◆ **What you will do**: The complete listing should be copied out exactly.

◆ **Data to examine**:
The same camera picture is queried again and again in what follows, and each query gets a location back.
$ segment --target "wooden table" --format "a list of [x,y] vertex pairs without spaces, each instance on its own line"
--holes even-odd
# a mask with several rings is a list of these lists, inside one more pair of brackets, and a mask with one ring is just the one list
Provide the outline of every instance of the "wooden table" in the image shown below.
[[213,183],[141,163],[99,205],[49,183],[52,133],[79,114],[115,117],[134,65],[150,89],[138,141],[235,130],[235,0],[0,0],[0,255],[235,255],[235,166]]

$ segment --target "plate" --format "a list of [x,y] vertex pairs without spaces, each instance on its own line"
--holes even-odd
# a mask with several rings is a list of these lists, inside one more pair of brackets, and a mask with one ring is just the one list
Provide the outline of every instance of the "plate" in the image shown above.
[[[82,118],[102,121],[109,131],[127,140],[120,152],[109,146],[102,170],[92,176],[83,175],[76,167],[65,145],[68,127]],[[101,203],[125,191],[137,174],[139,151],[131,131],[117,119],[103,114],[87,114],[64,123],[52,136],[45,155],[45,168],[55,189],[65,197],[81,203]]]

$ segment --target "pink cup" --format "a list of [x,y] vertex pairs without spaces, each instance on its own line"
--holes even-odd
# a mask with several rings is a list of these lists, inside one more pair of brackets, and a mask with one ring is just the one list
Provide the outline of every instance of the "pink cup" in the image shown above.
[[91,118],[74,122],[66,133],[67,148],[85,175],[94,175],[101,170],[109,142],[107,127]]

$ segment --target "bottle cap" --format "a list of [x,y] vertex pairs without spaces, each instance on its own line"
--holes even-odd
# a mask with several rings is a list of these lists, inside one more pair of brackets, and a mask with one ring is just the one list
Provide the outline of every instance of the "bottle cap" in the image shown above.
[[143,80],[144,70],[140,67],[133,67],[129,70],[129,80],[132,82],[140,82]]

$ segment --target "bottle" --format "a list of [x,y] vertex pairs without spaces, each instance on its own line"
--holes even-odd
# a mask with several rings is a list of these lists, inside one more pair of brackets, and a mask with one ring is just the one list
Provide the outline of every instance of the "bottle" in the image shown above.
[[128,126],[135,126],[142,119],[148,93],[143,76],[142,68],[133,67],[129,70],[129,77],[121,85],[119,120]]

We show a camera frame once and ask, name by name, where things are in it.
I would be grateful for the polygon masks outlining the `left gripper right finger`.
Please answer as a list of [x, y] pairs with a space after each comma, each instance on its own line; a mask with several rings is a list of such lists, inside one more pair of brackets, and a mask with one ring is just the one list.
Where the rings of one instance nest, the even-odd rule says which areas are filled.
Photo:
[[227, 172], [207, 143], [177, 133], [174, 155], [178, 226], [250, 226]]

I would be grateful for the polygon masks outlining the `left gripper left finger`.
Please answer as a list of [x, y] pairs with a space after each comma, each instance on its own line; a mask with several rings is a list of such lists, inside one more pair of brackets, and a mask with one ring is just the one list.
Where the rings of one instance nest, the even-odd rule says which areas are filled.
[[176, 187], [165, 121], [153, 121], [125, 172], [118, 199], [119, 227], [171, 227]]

◆ **Solution to the problem**:
The same camera picture is queried again and again in what follows, and each query gets a location back.
$ segment --target "wooden table" --format "a list of [x,y] vertex pairs without spaces, each instance on its own line"
--holes even-odd
# a mask with several rings is a list of these lists, inside one more pair of brackets, and a mask with one ring is just the one list
Provide the outline of every instance of the "wooden table" in the image shown below.
[[213,183],[141,163],[99,205],[49,183],[52,133],[79,114],[115,117],[134,65],[150,89],[138,141],[235,130],[235,0],[0,0],[0,255],[235,255],[235,166]]

$ segment --target "plate" --format "a list of [x,y] vertex pairs without spaces, each instance on its own line"
--holes even-odd
# a mask with several rings is a list of these lists, inside one more pair of brackets, and a mask with one ring is just the one list
Provide the outline of every instance of the "plate" in the image shown above.
[[[82,118],[102,121],[109,131],[127,140],[120,152],[109,146],[102,170],[92,176],[83,175],[76,167],[65,145],[68,127]],[[101,203],[125,191],[137,174],[139,151],[131,131],[117,119],[103,114],[87,114],[64,123],[52,136],[45,155],[45,168],[55,189],[65,197],[81,203]]]

$ segment --target "pink cup" --format "a list of [x,y] vertex pairs without spaces, each instance on its own line"
--holes even-odd
# a mask with several rings is a list of these lists, inside one more pair of brackets, and a mask with one ring is just the one list
Provide the outline of every instance of the "pink cup" in the image shown above.
[[91,118],[74,122],[66,133],[67,148],[85,175],[94,175],[101,170],[109,142],[107,127]]

$ segment --target "bottle cap" --format "a list of [x,y] vertex pairs without spaces, each instance on its own line"
--holes even-odd
# a mask with several rings is a list of these lists, inside one more pair of brackets, and a mask with one ring is just the one list
Provide the outline of every instance of the "bottle cap" in the image shown above.
[[143,80],[144,70],[140,67],[133,67],[129,70],[129,80],[132,82],[140,82]]

$ segment --target "bottle" --format "a list of [x,y] vertex pairs without spaces, each instance on its own line"
--holes even-odd
# a mask with several rings is a list of these lists, inside one more pair of brackets, and a mask with one ring is just the one list
Provide the outline of every instance of the "bottle" in the image shown above.
[[128,126],[135,126],[142,119],[148,93],[143,76],[142,68],[133,67],[129,70],[129,77],[121,85],[119,120]]

We show a camera frame once and ask, name by name, where things are in it.
I would be grateful for the polygon masks outlining the `left gripper right finger`.
Please answer as a list of [x, y] pairs with a space after each comma, each instance on its own line; a mask with several rings is a list of such lists, inside one more pair of brackets, and a mask with one ring is just the one list.
Where the rings of one instance nest, the even-odd rule says which areas are filled.
Photo:
[[227, 172], [207, 143], [177, 133], [174, 155], [178, 226], [250, 226]]

I would be grateful for the polygon masks outlining the `left gripper left finger`.
Please answer as a list of [x, y] pairs with a space after each comma, each instance on its own line; a mask with several rings is a list of such lists, inside one more pair of brackets, and a mask with one ring is just the one list.
Where the rings of one instance nest, the even-odd rule says which areas are filled.
[[176, 187], [165, 121], [153, 121], [125, 172], [118, 199], [119, 227], [171, 227]]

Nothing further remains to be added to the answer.